→ To do: Could you show each line of the records that contains the word "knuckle"?
═══ Data in this exercise ═══
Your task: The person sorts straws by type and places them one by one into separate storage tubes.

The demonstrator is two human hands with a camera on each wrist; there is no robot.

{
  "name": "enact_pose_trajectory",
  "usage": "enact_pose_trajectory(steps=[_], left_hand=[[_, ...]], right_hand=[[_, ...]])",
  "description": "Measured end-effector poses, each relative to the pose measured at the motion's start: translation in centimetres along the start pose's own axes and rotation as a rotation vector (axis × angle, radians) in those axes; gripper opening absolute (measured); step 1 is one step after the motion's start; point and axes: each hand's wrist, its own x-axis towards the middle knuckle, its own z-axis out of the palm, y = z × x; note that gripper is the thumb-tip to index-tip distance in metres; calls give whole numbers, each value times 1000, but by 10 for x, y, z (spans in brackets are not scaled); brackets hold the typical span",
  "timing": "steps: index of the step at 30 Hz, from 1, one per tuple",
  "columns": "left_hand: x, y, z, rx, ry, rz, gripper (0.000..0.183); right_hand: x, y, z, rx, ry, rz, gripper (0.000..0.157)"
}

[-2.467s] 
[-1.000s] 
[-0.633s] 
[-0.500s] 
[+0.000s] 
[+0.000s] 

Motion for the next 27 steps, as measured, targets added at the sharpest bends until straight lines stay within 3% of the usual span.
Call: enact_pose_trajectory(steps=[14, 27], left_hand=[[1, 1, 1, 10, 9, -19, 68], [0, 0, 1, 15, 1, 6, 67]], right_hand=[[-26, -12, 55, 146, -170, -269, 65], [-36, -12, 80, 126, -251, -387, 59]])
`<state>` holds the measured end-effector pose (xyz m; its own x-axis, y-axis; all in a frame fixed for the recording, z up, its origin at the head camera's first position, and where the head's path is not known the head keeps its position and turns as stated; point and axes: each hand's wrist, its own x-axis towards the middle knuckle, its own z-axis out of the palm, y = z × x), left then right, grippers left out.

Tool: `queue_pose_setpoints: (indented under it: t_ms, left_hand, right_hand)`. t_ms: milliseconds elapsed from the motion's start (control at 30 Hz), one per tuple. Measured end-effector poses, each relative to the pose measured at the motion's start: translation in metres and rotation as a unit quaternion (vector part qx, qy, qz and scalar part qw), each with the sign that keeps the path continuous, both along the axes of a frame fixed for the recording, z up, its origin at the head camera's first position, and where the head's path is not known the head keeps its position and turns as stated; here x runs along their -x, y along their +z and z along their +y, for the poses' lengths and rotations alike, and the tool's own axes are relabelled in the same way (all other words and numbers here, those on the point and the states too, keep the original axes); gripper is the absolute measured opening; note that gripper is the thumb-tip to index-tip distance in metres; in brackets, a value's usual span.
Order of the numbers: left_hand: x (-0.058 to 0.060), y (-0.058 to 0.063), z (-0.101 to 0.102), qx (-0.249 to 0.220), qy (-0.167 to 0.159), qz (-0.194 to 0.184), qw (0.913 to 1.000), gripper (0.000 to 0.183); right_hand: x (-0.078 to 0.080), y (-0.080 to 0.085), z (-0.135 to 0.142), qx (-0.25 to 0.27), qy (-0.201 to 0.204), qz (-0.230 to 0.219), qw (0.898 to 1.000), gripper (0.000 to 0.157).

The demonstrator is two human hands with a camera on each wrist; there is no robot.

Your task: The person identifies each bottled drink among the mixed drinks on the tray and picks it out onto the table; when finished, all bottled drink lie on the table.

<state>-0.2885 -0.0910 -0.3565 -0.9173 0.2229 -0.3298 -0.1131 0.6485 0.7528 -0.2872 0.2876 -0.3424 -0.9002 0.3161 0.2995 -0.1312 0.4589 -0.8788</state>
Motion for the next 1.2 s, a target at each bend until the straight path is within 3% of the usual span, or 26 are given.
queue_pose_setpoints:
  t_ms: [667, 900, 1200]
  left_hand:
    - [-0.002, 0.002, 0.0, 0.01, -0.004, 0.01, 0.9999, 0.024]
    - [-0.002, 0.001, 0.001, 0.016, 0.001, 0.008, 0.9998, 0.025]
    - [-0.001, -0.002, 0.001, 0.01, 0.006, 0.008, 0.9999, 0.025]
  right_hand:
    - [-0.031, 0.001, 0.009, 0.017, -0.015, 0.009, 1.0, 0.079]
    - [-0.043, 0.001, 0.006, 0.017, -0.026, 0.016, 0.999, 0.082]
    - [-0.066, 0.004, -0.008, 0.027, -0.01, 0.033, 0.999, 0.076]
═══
→ Output for this exercise:
  "description": "Measured end-effector poses, each relative to the pose measured at the motion's start: translation in centimetres along the start pose's own axes and rotation as a rotation vector (axis × angle, radians) in those axes; gripper opening absolute (measured); step 1 is one step after the motion's start; point and axes: each hand's wrist, its own x-axis towards the middle knuckle, its own z-axis out of the palm, y = z × x; note that gripper is the thumb-tip to index-tip distance in metres; calls give whole numbers, each value times 1000, but by 10 for x, y, z (spans in brackets are not scaled); brackets hold the typical span",
`<state>` holds the measured end-effector pose (xyz m; its own x-axis, y-axis; all in a frame fixed for the recording, z up, its origin at the head camera's first position, and where the head's path is not known the head keeps its position and turns as stated; point and axes: each hand's wrist, its own x-axis towards the middle knuckle, its own z-axis out of the palm, y = z × x), left then right, grippers left out.

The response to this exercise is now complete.